There are four weeks until my wife’s Ironman in Louisville. Her training is going well. That is not to say it is going easily.
Fifteen miles of running on a mid-September day with temps in the 80s is a sweaty slog. We set up shop out on the Virgil Gilman Trail, a bike and running path that traces an old rail line from Aurora out to Waubonsee Community College. It is happily occupied by dozens of runners, cyclists and recreational walkers on weekends. That means it is safe but not overly occupied. A good training location.
But it is linear, so the plan was to park our vehicles at opposite ends of a five-mile segment and have her run out and back and out again.
I ran east to meet her, but she had a head start as I was filling water bottles and hitting the potty at my end of the bargain. She was 30 minutes into the run coming west and I was 20 minutes into the run going east when we met up on the trail.
Coming off 100
She was also coming off a 100-mile ride the day before. I pedaled 55 or so miles with her on Saturday. She finished off the rest on her own. We were joined on the ride by one of my best friends. That offers good company for the ride because it gets a bit boring doing all that training by yourself. So we trucked the back roads together, a merry little band of three cutting through the crosswinds.

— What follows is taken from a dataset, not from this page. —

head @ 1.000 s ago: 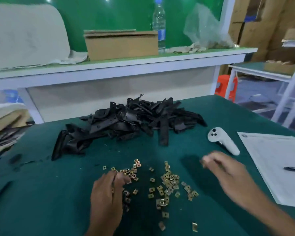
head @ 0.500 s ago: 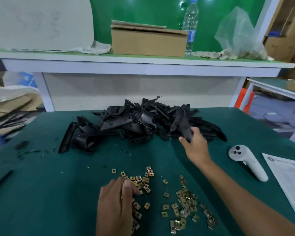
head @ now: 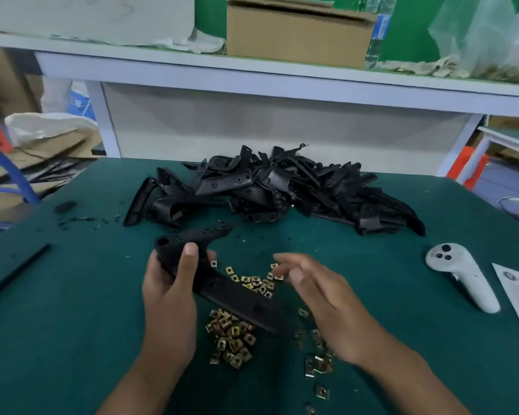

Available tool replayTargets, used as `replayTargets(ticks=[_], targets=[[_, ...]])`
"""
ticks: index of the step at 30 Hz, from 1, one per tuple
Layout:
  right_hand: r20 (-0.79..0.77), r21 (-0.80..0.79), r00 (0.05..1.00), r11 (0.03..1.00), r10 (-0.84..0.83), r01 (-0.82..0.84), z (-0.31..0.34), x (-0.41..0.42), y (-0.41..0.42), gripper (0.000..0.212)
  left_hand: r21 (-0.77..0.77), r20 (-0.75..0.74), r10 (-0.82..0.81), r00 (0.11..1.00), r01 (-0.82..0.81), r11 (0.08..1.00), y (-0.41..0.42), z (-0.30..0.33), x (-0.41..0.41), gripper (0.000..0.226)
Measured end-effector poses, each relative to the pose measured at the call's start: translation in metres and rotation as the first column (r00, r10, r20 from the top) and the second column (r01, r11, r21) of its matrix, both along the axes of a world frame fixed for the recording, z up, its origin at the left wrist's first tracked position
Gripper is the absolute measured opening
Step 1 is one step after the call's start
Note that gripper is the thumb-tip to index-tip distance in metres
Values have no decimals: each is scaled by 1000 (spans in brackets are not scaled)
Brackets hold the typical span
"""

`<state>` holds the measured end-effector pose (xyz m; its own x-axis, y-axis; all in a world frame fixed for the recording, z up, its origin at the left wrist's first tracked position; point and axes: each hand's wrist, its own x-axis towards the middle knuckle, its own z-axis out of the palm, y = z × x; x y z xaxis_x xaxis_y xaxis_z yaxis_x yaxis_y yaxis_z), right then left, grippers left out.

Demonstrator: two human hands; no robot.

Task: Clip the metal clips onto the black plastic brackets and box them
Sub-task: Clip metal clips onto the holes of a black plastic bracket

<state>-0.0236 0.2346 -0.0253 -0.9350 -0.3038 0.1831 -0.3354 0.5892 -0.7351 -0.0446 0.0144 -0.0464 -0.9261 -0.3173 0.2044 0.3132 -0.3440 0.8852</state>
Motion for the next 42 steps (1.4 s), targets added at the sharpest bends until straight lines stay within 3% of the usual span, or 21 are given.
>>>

Sue leads most of the way on the rides. It doesn’t really help her to draft on me when the Ironman bans such behavior in competition. So I wheel suck and lightly converse at corners and keep her company when the wind doesn’t blow the words away.
Speedway rendezvous
A few weeks ago one of her wheels blew when a shard of glass sliced her rear tire. We stopped to replace the tube next to the Bob Jo Speedway between Virgil and Sycamore, and set out to ride again. PFfoooom! It blew again. The tire was damaged and the tube popped right away.
I’d already had a pinch flat that day so we ran out of tubes. So we coordinated a rescue with her son while I rode the 20 miles back to St. Charles to pick up our vehicle. Her son drove out to bring her home and they stopped on the way back to buy new tubes and a tire. Then she finished up the last fifty miles on her own.
Before, during and after
Such are the trials of training for a triathlon. Not everything is going to go as planned. She has a three more 100+ rides to do. I plan to be there with her during significant portions of the rides and the runs. That’s the role of a TriSherpa, to support the racer before, during and after the events.
I actually talked another TriSherpa this summer who is performing TriSherpa duties for his wife in her goal of doing Ironman Wisconsin. The pair hail from Minnesota and were down for a weekend in Wisconsin doing the Madison Open Water Swim and riding the Ironman Course, which has added a brutal ass hill known as Barlow to its retinue of climbs this year. It’s a wise idea to practice and gain some confidence or at least a plan for the hilly course.
“I’ve done Ironman three times,” the TriSherpa told me. “But this is her summer. I asked what she needed most from me and she told me, ‘I need your support so I can do this.’ So I’m not really racing this year. I didn’t want my goals to compete with hers. So I’m training with her and we’re focusing on getting her ready for the Madison Ironman. It’s going pretty well. Not easy for her, but it’s going well.”
Mental space
Later that day we saw them parked in the shade of a pine tree after riding their first loop of the 40-mile loop from Verona out to Mt. Horeb and back around to Cross Plains. That is the head and heart of the Madison Ironman bike course. There are some soul-sucking hills out there. They were heading back out after a fuel break and a chance to mop up some sweat. I gave him a quick nod and he smiled as she sat gazing into the distance, her thoughts occupied on the job ahead.
That is the TriSherpa’s job: giving the athlete the support they need… and the chance to think it through.
But foot rubs help too.
We’re headed for Louisville in mid-October.